To avoid this, when Truth speaks to Power it always says the same thing: we are connected. This is connected. Your actions and my pain are connected. My hopes and your fears are connected. His past and your present. We are all in this together. We have all played our part in the fantasy of Power. There are no “innocent victims” nor is anyone “evil incarnate.” When we see the connections, we see the trauma that gives rise to lashing out and the “best intentions” that perpetuated it.

In Truth, we rise up like waves on an ocean of history and potential, all pushed and pulled yet also pushing and pulling.

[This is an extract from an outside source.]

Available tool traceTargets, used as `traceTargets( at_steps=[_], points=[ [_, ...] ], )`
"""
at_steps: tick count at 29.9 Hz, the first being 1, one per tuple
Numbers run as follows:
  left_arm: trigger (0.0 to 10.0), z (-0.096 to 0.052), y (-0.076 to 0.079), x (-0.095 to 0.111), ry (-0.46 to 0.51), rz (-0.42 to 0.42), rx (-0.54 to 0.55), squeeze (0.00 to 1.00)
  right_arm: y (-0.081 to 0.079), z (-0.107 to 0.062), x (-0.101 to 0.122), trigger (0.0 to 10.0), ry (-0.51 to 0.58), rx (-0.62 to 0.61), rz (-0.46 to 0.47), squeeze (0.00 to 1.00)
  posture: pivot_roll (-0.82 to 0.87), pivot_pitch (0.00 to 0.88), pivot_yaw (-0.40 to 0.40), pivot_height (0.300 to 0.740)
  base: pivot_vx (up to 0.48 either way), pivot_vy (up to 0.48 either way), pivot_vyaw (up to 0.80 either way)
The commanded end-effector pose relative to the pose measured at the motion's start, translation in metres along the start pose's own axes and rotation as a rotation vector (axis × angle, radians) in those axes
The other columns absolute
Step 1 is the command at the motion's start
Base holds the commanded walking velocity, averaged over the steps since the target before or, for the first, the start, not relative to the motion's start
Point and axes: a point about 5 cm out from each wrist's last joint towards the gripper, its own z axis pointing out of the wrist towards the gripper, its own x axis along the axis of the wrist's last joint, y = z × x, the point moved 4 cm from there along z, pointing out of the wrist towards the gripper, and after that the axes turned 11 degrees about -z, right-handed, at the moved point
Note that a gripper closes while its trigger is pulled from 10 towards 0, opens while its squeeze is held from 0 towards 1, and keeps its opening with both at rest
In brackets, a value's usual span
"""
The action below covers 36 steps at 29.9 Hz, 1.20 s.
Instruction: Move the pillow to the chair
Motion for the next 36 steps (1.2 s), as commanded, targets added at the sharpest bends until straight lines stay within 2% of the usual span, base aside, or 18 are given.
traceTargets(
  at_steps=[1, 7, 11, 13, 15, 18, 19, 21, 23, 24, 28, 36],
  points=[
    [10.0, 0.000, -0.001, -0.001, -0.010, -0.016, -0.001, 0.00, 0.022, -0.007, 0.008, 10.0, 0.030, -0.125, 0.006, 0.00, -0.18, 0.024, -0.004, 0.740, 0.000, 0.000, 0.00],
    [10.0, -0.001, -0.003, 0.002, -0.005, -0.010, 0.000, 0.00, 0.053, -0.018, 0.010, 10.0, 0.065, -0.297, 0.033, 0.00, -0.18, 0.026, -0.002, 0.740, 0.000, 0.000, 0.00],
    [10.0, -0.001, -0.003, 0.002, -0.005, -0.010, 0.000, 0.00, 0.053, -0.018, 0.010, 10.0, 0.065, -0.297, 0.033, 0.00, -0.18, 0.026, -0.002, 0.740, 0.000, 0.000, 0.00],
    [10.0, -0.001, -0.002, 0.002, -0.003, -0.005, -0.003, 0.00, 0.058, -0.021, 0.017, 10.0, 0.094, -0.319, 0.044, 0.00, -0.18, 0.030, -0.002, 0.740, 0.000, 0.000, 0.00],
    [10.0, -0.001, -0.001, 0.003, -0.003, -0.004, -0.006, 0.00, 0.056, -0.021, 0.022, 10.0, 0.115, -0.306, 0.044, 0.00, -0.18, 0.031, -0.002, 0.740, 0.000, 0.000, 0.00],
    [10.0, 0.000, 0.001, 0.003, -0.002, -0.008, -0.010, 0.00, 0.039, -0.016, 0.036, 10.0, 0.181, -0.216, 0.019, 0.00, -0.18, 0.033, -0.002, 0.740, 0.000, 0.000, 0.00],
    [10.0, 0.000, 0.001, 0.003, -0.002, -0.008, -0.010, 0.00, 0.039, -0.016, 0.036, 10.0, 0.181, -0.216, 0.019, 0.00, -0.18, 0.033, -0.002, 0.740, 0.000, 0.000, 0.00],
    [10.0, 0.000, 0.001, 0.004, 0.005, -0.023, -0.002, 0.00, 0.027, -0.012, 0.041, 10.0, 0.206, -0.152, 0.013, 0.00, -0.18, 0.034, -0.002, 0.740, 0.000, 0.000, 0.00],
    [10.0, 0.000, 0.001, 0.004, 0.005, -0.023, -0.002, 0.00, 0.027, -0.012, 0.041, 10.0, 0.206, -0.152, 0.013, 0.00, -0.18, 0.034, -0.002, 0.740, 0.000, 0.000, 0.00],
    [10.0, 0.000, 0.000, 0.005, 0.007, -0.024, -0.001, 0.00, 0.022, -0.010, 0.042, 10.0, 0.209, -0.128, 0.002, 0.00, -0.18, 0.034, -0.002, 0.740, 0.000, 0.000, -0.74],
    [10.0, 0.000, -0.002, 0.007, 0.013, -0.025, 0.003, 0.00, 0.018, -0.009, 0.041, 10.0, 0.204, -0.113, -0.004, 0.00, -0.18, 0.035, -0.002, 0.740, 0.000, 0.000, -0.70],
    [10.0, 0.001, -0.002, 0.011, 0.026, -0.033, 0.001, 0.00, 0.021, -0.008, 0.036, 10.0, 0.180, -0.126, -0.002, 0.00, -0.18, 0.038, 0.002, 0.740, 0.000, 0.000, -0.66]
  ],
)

So, your voice shakes when you speak your truth because it causes you to confront the Truth — you are not in control but neither are you powerless. You came in in the middle of play with the deck already stacked, only one player of many — only a small part of the whole — but a part of the whole nonetheless. To speak Truth to Power is to call out the lie. There is no Power and no powerlessness. There is no one to blame, but neither is there innocence.

By speaking your truth to Power, you are transformed — you see the face-vase and you reclaim your power. You see that Power is a lie, but power is real. You are part of a whole — a neuron in a living being that transcends yourself. And as part of the whole, as a neuron, you have a job to do. Send the signal you need to send. Fire, when you feel compelled. Be calm when there is no action to take. Accept what you cannot change, but refuse to surrender the courage to act where you can. And when you act from that place and not from the lie of Power, you re-connect with your neighbours in the social neural network and your healing heals them.

Our body is very sick. The Power infection runs rampant in us and between us. Speaking truth to Power is the only cure. But first, we must learn to speak to our own insecurity, to counter the comforting lie of separation and innocence. To be connected is to be implicated. To recognize your power is to accept your responsibility and also your vulnerability. It may sting a bit at first, but it heals. We are all in this together. Together, we can heal one neuron at a time.